DateInterval

Parse date intervals from strings.

Installation

Add this line to your application's Gemfile:

gem 'date_interval'

And then execute:

$ bundle

Or install it yourself as:

$ gem install date_interval

Usage

You must always define at least one range at the beginning of the expression. The snippet below will return three dates objects.

expr = "2014-01-01 - 2014-01-03"
dates = DateInterval.parse(expr)

You can provide as many intervals as you want. The following expression returns six date objects.
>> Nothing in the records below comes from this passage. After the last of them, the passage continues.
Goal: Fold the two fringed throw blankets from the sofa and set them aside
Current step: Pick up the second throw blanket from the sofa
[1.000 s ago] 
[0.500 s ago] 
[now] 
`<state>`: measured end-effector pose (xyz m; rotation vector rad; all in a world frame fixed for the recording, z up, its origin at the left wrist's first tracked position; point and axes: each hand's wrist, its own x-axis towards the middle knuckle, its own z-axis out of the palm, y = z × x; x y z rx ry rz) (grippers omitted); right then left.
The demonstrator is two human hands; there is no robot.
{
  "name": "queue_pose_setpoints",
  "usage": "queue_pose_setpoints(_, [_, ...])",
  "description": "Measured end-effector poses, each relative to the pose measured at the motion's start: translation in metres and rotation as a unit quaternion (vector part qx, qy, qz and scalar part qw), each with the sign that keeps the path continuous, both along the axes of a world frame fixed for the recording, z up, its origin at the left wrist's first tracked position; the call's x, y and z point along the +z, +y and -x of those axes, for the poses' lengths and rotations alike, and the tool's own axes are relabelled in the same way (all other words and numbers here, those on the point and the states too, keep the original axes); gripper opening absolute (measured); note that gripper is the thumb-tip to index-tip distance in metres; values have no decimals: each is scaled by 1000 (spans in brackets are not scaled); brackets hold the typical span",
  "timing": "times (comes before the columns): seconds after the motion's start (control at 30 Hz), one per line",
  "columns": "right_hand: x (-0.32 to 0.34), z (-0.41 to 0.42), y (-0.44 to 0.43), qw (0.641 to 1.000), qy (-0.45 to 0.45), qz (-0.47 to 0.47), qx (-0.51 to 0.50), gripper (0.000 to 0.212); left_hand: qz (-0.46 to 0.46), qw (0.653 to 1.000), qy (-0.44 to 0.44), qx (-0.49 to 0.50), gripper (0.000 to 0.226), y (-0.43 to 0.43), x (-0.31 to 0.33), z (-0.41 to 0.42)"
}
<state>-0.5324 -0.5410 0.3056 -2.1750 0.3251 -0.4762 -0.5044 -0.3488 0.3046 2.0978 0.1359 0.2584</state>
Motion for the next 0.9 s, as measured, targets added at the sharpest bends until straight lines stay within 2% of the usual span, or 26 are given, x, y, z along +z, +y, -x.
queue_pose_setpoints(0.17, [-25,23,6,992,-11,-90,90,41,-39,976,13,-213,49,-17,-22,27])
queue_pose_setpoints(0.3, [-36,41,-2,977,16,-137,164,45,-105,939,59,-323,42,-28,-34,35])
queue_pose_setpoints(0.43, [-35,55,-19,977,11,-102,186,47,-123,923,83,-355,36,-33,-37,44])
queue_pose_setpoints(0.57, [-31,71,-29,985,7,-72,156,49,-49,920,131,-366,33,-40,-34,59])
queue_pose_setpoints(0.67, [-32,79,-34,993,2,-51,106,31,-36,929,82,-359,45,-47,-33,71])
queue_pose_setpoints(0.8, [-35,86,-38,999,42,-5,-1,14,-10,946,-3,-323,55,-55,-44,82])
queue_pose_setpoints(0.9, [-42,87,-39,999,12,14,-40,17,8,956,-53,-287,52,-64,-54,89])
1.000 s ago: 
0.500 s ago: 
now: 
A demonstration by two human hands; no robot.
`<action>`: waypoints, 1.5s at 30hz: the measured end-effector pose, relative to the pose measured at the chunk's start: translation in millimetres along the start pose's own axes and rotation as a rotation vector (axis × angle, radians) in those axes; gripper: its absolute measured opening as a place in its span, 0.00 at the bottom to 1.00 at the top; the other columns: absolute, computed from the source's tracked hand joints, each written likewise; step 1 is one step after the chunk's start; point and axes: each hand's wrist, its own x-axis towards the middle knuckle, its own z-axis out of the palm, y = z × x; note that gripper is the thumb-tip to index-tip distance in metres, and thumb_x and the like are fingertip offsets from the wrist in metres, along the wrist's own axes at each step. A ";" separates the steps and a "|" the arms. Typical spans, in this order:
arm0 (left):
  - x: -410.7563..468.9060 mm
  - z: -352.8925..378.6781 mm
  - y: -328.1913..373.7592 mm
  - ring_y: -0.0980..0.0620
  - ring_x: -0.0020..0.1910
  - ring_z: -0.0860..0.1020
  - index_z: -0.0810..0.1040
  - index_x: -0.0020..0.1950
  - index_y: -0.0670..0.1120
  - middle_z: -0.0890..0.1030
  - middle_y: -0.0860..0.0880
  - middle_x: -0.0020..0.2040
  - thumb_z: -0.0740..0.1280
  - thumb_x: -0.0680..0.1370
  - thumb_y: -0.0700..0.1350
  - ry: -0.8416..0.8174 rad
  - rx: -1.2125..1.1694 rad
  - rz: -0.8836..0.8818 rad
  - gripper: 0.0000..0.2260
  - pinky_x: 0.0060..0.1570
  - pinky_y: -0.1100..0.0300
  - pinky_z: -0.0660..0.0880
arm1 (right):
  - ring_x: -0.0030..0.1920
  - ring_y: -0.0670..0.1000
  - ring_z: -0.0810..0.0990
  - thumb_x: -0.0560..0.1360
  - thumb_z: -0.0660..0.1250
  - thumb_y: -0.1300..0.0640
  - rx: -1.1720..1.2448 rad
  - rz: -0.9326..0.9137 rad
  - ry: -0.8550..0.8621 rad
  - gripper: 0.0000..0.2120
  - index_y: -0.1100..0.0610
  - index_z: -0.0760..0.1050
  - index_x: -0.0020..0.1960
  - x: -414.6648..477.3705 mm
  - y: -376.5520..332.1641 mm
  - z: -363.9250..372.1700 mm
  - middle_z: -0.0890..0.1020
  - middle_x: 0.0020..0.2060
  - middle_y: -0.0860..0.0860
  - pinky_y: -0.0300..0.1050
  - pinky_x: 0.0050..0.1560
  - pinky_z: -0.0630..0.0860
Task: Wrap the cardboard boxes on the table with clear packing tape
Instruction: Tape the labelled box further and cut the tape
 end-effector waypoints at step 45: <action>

expr = "2014-01-01 - 2014-01-03, 2014-02-01 - 2014-02-03"
dates = DateInterval.parse(expr)

You can also define filters. Filters are applied in sequence, from left to right. The following filters are available:

  • none: return no dates. Useful for applying specific filters afterwards.
  • [+-]weekends: filter weekend dates
  • [+-]weekdays: filter weekdays ()
  • [+-]sundays: filter sundays. You can use any weekday name (sundays-saturdays)
  • [+-]yyy-mm-dd: add/remove the given date.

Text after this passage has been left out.